Dataset records
┄┄┄┄┄┄┄┄┄┄┄┄┄┄┄┄┄┄┄┄
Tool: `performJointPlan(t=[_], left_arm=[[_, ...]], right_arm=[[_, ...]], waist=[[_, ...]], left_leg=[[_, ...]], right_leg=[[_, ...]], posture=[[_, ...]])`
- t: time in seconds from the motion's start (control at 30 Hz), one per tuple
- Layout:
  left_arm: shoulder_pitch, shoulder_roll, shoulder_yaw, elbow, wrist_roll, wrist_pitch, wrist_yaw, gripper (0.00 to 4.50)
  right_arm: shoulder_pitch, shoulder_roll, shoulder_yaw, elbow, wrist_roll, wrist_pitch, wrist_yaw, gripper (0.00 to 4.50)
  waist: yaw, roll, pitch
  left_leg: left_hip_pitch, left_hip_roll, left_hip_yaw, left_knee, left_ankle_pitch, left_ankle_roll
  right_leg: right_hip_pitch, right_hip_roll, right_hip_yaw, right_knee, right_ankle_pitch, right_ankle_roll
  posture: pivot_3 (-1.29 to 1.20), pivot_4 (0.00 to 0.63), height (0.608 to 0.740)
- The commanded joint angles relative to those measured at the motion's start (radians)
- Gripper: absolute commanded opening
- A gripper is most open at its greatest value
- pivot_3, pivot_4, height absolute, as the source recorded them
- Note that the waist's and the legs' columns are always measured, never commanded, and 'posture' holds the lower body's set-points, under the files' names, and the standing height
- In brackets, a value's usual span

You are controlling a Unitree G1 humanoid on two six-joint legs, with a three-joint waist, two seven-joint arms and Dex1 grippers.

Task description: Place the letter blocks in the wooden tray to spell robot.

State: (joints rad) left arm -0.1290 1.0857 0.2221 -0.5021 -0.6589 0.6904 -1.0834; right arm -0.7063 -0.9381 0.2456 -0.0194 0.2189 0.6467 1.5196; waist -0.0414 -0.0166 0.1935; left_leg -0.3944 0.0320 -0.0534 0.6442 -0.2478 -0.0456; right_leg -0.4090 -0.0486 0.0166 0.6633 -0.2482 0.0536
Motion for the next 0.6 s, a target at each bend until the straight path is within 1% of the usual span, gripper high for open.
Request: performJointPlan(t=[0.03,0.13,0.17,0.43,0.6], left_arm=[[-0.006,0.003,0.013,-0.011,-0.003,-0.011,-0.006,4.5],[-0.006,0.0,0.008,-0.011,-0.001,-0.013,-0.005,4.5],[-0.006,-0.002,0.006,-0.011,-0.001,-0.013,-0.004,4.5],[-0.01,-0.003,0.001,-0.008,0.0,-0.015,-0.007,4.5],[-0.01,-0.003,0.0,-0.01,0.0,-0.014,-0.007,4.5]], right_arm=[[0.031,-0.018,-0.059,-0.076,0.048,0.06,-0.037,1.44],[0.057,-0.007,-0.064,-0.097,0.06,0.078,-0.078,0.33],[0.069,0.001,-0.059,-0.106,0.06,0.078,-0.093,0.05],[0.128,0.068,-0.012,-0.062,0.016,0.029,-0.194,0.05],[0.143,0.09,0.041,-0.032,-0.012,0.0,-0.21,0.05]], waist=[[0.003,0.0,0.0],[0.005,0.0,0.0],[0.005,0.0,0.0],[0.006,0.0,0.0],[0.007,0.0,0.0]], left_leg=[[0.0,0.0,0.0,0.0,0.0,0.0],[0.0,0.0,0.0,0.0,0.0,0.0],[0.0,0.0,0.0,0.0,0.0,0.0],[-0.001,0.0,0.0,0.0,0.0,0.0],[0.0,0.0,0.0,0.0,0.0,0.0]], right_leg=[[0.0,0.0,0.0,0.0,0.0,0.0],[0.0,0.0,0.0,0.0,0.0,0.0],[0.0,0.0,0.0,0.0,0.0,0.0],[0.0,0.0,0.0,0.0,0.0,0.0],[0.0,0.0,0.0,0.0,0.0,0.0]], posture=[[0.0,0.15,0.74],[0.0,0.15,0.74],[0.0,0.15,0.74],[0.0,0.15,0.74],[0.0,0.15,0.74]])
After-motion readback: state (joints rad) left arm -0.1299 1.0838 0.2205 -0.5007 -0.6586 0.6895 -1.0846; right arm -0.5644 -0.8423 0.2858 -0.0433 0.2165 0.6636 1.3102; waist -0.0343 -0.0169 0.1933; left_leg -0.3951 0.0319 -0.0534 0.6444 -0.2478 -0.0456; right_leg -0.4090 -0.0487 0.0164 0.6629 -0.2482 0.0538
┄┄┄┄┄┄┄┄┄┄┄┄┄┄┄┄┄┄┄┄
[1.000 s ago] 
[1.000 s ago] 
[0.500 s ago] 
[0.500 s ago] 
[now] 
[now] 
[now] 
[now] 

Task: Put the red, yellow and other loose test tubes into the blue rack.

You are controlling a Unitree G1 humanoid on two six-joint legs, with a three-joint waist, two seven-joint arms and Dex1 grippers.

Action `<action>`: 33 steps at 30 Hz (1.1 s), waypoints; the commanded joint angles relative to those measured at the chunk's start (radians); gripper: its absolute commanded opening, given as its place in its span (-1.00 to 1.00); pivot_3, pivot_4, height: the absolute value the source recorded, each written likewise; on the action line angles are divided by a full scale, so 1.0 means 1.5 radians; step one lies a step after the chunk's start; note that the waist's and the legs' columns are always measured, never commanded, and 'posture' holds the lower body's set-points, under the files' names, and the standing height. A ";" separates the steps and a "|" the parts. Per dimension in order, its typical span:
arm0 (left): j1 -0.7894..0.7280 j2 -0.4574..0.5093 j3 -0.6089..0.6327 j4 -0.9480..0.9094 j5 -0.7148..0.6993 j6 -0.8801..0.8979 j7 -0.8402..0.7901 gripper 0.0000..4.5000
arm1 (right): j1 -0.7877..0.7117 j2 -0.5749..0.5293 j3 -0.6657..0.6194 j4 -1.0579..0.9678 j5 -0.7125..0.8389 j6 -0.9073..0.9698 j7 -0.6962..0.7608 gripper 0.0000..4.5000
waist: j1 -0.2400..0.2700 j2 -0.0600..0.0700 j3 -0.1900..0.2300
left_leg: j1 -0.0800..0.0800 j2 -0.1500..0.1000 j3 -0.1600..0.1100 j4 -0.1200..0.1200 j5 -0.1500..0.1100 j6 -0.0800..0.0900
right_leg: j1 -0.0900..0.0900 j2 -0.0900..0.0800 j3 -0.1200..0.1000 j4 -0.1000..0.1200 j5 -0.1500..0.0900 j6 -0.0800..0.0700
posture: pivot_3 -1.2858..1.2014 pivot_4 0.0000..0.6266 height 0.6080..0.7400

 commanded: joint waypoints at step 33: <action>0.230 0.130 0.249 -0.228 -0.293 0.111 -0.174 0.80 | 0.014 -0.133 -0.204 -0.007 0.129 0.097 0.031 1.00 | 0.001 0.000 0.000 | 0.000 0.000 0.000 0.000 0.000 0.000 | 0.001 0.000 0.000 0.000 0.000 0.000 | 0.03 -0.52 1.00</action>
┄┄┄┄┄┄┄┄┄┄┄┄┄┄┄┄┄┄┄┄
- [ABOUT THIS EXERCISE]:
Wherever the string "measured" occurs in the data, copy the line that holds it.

- [WRITTEN RESPONSE]:
- The commanded joint angles relative to those measured at the motion's start (radians)
- Note that the waist's and the legs' columns are always measured, never commanded, and 'posture' holds the lower body's set-points, under the files' names, and the standing height
Action `<action>`: 33 steps at 30 Hz (1.1 s), waypoints; the commanded joint angles relative to those measured at the chunk's start (radians); gripper: its absolute commanded opening, given as its place in its span (-1.00 to 1.00); pivot_3, pivot_4, height: the absolute value the source recorded, each written likewise; on the action line angles are divided by a full scale, so 1.0 means 1.5 radians; step one lies a step after the chunk's start; note that the waist's and the legs' columns are always measured, never commanded, and 'posture' holds the lower body's set-points, under the files' names, and the standing height. A ";" separates the steps and a "|" the parts. Per dimension in order, its typical span:

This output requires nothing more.